Neben dieser gesetzlichen Neuregelung ergaben sich aber bis heute weitreichende und gravierende Veränderungen der Rechtslage, die durch die Rechtsprechung des BGH ausgelöst wurden. Der Ausgangspunkt für diese Rechtsprechung war letztlich das Schadenmanagement der Versicherungswirtschaft. Das Schadenmanagement, also die organisierte, an dem Ziel niedriger Schadenaufwendungen ausgerichtete Schadenbearbeitung, wurde Anfang der 1990er Jahre nach der Deregulierung der nationalen Versicherungsmärkte ins Leben gerufen.

Ab 2003 setzte schließlich die Rechtsprechung des BGH ein, die die Rechtslage in den kommenden Jahren und bis heute umwandeln und völlig neu gestalten sollte.
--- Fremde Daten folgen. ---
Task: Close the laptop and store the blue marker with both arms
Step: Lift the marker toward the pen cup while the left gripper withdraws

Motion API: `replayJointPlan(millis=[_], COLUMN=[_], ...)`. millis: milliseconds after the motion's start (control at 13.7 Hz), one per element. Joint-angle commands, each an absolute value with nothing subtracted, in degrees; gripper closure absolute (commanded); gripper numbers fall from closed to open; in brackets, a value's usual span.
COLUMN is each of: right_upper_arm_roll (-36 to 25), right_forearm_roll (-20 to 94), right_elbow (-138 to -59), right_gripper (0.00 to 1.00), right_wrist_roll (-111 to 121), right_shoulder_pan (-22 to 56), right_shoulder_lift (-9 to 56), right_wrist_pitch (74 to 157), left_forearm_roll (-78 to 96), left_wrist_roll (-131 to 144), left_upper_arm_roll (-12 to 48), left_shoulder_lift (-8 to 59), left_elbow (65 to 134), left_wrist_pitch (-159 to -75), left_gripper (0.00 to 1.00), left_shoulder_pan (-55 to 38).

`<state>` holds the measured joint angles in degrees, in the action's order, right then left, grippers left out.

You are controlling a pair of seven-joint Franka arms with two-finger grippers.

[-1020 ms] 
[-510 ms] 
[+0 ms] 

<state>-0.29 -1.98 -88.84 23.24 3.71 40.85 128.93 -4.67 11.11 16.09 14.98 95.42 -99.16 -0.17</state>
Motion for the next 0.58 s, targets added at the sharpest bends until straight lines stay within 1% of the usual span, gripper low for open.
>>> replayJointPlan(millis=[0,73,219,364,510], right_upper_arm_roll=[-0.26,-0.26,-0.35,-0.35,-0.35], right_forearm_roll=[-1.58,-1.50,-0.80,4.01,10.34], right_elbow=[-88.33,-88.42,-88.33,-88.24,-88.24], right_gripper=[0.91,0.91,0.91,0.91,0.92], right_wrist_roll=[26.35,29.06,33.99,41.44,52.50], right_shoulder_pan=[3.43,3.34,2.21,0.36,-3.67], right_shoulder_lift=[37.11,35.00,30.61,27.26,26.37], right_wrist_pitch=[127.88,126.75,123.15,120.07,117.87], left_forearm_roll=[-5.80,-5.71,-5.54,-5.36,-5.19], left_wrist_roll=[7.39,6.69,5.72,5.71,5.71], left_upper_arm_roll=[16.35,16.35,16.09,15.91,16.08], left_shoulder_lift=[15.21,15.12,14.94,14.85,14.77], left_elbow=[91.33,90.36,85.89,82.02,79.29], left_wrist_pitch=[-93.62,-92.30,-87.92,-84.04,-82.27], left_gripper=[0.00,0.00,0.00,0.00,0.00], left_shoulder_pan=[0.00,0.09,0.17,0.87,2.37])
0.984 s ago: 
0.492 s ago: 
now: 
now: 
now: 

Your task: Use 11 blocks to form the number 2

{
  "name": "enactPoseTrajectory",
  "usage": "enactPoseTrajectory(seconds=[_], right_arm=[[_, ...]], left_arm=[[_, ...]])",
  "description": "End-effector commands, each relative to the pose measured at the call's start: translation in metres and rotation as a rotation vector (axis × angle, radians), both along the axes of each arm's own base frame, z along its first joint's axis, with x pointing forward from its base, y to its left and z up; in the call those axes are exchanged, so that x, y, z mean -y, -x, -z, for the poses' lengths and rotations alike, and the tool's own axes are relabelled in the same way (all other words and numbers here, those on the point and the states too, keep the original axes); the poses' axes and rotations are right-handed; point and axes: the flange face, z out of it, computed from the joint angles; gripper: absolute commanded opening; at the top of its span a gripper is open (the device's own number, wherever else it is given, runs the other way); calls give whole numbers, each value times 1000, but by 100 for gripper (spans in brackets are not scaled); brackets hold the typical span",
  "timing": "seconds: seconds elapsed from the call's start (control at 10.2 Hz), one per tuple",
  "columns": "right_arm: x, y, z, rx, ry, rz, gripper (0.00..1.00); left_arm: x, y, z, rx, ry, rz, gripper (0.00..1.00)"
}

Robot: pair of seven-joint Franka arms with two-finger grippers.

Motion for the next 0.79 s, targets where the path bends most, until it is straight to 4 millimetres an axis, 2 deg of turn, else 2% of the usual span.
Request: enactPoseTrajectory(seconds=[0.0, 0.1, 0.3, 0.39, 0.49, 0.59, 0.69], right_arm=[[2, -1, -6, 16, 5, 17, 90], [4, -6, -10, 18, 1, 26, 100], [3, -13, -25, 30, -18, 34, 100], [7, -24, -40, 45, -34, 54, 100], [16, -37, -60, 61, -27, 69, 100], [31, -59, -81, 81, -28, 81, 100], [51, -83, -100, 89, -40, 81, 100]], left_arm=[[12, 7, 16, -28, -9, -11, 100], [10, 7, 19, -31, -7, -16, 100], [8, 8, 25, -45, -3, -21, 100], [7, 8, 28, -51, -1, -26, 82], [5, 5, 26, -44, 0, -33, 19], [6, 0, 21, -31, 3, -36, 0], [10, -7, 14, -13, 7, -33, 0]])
Sie wurde in ihrer Vielfalt dadurch ermöglicht, dass die Berufungskammern der Landgerichte seit 2002 die Revision zum BGH auch bei niedrigeren Streitwerten zulassen konnten und davon zur Rechtsfortbildung rege Gebrauch machten.[14]

[9] BT-Drucks 14 (7752, 13, 23).
[10] Kleine-Cosack, DAR 98, 180 ff.; ...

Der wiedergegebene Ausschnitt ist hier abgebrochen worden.